> WHAT YOU SHOULD DO:
Copy each line of the data below, character for character.

> PROVIDED DATA:
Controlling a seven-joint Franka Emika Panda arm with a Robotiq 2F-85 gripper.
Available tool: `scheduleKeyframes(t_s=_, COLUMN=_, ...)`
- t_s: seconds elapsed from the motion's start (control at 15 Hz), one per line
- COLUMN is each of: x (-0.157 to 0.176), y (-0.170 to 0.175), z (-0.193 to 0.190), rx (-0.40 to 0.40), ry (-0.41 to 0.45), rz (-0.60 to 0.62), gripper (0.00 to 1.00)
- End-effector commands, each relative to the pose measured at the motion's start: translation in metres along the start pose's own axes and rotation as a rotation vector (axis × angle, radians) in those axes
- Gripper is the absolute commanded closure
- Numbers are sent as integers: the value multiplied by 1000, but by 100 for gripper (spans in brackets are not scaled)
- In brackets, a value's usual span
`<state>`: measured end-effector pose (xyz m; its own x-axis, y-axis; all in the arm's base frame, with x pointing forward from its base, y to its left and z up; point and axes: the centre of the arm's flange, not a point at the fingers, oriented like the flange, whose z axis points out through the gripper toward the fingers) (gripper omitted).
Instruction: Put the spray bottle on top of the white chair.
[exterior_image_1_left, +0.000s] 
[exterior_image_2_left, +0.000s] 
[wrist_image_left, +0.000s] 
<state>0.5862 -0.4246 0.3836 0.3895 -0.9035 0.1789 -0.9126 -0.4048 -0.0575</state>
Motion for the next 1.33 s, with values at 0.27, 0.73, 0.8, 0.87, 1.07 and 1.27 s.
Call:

> RESULT FOR THIS EXERCISE:
Controlling a seven-joint Franka Emika Panda arm with a Robotiq 2F-85 gripper.
Available tool: `scheduleKeyframes(t_s=_, COLUMN=_, ...)`
- t_s: seconds elapsed from the motion's start (control at 15 Hz), one per line
- COLUMN is each of: x (-0.157 to 0.176), y (-0.170 to 0.175), z (-0.193 to 0.190), rx (-0.40 to 0.40), ry (-0.41 to 0.45), rz (-0.60 to 0.62), gripper (0.00 to 1.00)
- End-effector commands, each relative to the pose measured at the motion's start: translation in metres along the start pose's own axes and rotation as a rotation vector (axis × angle, radians) in those axes
- Gripper is the absolute commanded closure
- Numbers are sent as integers: the value multiplied by 1000, but by 100 for gripper (spans in brackets are not scaled)
- In brackets, a value's usual span
`<state>`: measured end-effector pose (xyz m; its own x-axis, y-axis; all in the arm's base frame, with x pointing forward from its base, y to its left and z up; point and axes: the centre of the arm's flange, not a point at the fingers, oriented like the flange, whose z axis points out through the gripper toward the fingers) (gripper omitted).
Instruction: Put the spray bottle on top of the white chair.
[exterior_image_1_left, +0.000s] 
[exterior_image_2_left, +0.000s] 
[wrist_image_left, +0.000s] 
<state>0.5862 -0.4246 0.3836 0.3895 -0.9035 0.1789 -0.9126 -0.4048 -0.0575</state>
Motion for the next 1.33 s, with values at 0.27, 0.73, 0.8, 0.87, 1.07 and 1.27 s.
Call:

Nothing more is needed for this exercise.